Lippincott's Magazine of Popular Literature and Science eBook

This eBook from the Gutenberg Project consists of approximately 308 pages of information about Lippincott's Magazine of Popular Literature and Science.

Lippincott's Magazine of Popular Literature and Science eBook

This eBook from the Gutenberg Project consists of approximately 308 pages of information about Lippincott's Magazine of Popular Literature and Science.

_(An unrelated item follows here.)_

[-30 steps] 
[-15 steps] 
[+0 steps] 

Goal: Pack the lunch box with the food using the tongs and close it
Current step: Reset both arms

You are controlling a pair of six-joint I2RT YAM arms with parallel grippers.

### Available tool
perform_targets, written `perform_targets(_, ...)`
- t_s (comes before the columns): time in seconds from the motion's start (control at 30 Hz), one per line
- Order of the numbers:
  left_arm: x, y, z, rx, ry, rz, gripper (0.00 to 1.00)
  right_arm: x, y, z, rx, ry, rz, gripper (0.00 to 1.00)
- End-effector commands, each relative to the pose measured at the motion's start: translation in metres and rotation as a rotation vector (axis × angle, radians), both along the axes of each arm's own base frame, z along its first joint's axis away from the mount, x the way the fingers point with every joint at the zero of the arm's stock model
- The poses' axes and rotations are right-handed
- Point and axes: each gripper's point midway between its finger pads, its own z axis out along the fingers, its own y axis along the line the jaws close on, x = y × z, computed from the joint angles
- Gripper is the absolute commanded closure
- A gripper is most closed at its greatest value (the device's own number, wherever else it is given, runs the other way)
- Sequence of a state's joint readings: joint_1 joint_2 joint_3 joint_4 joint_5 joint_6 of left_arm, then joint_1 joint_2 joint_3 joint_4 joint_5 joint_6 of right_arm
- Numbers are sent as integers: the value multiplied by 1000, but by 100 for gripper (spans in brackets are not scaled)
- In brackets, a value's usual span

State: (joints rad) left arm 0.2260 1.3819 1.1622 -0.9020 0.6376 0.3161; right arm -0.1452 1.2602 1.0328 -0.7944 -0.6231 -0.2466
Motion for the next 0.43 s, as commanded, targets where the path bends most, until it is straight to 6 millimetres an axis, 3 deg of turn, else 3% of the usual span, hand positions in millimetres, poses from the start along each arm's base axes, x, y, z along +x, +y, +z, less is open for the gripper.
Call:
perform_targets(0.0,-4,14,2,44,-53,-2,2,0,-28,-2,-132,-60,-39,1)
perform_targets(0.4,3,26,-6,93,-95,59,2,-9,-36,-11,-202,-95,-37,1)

I think I can better make you understand how great a blessing if I describe my journeys up and down—­journeys made, too, under exceptionally favorable circumstances.  The first thing which had to be done, some three weeks before the day of our departure, was to pack and send down by wagon a couple of portmanteaus with our smart clothes.  I may as well mention here that the cost of the transit came to fourteen shillings each way for three or four small, light packages, and that on each occasion we were separated from our possessions for a fortnight or more.  The next step to be taken was to secure places in the daily post-cart, and it required as much mingled firmness and persuasion to do this as though it had reference to a political crisis.  But then there were some hundreds of us Maritzburgians all wanting to be taken down to D’Urban within the space of a few days, and there was nothing to take us except the open post-cart, which occupied six hours on the journey, and an omnibus, which took ten hours, but afforded more shelter from possible rain and probable sun.  Within the two vehicles some twenty people might, at a pinch, find places, and at least a hundred wanted to go every day of that last week of the old year.  I don’t know how the others managed:  they must have got down somehow, for there they were in great force when the eventful day had arrived.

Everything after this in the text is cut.